Counseling patients with SNHL requires a patient-centered approach that considers their individual needs and preferences. While amplification with hearing aids remains the cornerstone of management for most patients, discussing both amplification and non-amplification options is essential for informed decision-making. Amplification options include traditional hearing aids, bone-anchored hearing aids (BAHAs), and cochlear implants, each with its specific indications and benefits. Non-amplification strategies include assistive listening devices (ALDs), communication strategies training, and, in specific cases, sign language. When discussing amplification, emphasize the importance of realistic expectations and the iterative process of fitting and adjustment. For patients hesitant about hearing aids, explore the benefits of ALDs and communication strategies as valuable adjuncts or alternatives. Learn more about the latest advancements in hearing aid technology, including directional microphones, noise reduction features, and Bluetooth connectivity, to effectively address patient concerns and tailor recommendations. Consider implementing a shared decision-making model to ensure patient satisfaction and optimal outcomes.

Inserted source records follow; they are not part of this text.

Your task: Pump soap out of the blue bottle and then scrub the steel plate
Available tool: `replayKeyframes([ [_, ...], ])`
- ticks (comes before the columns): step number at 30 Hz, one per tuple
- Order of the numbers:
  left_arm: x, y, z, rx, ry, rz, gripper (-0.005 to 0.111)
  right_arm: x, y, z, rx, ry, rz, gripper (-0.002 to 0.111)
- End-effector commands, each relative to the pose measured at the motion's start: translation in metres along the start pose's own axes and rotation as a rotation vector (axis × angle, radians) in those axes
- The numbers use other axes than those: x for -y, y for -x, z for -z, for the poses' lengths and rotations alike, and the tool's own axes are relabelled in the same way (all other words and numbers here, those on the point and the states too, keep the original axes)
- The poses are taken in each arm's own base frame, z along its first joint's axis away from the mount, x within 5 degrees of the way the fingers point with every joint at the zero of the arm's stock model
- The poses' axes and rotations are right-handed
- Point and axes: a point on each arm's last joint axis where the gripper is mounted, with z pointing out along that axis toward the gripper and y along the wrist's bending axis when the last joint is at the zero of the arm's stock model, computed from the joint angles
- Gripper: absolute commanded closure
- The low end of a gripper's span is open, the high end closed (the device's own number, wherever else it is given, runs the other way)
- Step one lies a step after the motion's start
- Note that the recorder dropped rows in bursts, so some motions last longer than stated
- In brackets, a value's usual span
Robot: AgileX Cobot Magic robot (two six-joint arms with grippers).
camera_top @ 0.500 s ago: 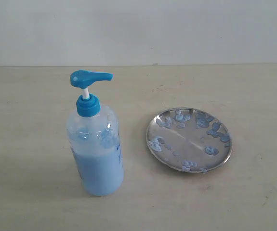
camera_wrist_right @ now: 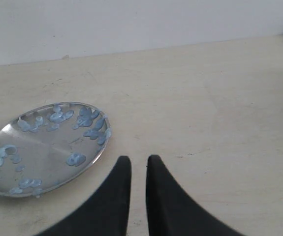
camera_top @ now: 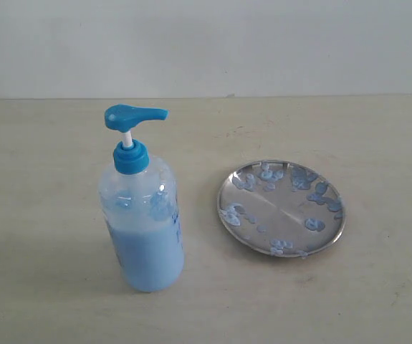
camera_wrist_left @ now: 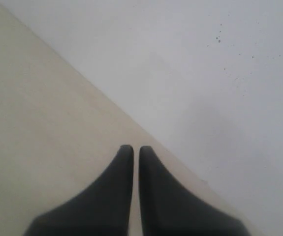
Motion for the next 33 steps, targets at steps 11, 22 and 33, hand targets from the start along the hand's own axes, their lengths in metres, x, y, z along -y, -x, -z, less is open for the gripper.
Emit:
replayKeyframes([
  [11, 0.027, 0.027, 0.005, 0.054, -0.099, -0.109, 0.102, 0.0, 0.002, 0.001, 0.016, -0.006, 0.006, 0.107],
  [22, 0.048, -0.039, -0.058, -0.649, -0.566, -0.528, 0.102, 0.0, 0.002, 0.001, 0.016, -0.006, 0.004, 0.107],
  [33, 0.043, 0.021, -0.119, -0.447, 0.042, -0.344, 0.102, 0.0, 0.002, 0.001, 0.016, -0.006, 0.004, 0.107],
])
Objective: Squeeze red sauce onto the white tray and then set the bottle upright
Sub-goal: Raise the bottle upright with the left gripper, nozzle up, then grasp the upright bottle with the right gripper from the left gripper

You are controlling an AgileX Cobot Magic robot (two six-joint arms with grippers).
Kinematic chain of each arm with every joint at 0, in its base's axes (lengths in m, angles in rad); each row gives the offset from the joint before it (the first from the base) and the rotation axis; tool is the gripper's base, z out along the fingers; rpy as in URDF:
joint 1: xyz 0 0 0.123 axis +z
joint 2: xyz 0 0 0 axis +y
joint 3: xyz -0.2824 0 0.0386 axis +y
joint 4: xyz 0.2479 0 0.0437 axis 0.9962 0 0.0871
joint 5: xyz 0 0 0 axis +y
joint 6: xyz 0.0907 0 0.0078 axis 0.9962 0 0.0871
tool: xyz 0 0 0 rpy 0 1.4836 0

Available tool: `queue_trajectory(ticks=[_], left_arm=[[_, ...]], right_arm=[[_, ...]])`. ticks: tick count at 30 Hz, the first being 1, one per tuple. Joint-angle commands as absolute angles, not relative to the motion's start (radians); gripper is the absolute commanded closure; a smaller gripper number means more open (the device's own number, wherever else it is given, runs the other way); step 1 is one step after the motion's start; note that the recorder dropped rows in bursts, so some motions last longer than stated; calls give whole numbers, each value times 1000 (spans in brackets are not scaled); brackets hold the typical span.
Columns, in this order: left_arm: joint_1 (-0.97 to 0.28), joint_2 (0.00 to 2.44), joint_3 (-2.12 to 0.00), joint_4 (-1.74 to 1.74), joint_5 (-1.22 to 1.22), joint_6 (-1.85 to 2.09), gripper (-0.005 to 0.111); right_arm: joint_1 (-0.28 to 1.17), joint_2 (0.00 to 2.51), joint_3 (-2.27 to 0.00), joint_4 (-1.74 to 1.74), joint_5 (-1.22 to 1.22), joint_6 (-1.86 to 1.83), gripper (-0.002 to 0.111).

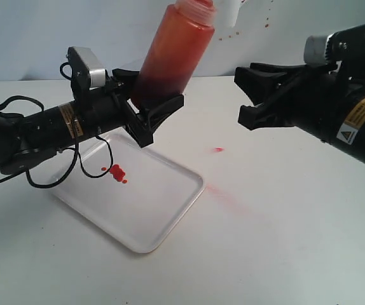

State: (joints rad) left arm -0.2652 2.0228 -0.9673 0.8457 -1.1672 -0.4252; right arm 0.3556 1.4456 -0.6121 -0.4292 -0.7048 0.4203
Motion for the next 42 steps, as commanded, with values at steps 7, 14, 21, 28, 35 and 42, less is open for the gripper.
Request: queue_trajectory(ticks=[7, 14, 21, 28, 35, 42], left_arm=[[-281, 2014, -982, 797, -1221, -519, 107], [-349, 2052, -1006, 798, -1221, -517, 107], [-400, 2116, -1062, 829, -1221, -517, 107], [-409, 2145, -1081, 825, -1221, -519, 107], [-410, 2145, -1099, 869, -1221, -519, 107], [-410, 2145, -1099, 869, -1221, -519, 107]], right_arm=[[351, 1511, -607, -429, -751, 430, 3], [351, 1624, -607, -449, -1021, 481, 3], [351, 1667, -607, -446, -1077, 479, 3], [351, 1668, -626, -368, -1083, 434, 3], [351, 1668, -701, -446, -983, 516, 3], [351, 1691, -712, -448, -948, 586, 4]])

While routine SNHL cases can often be managed by audiologists, certain red flags necessitate urgent referral to an otolaryngologist or neurotologist. These include sudden onset SNHL (requiring prompt evaluation for potential reversible causes), asymmetric SNHL (raising suspicion for retrocochlear pathology), rapidly progressive SNHL, pulsatile tinnitus (suggesting possible vascular abnormalities), dizziness or vertigo accompanying hearing loss (indicating potential inner ear or vestibular involvement), and facial numbness or weakness (raising concern for neurological conditions). Educating patients about these red flags is crucial for early detection and intervention. Clinicians should emphasize the importance of immediate medical attention if any of these symptoms arise. Explore how incorporating a standardized checklist of red flags into your audiological evaluation can improve patient safety and facilitate timely referrals. Learn more about the collaborative management of complex SNHL cases between audiologists and specialized physicians.
Clinical accuracy: This information is provided for documentation and coding guidance and should not replace professional medical judgment.
Coding standard: ICD-10-CM, current FY guidelines.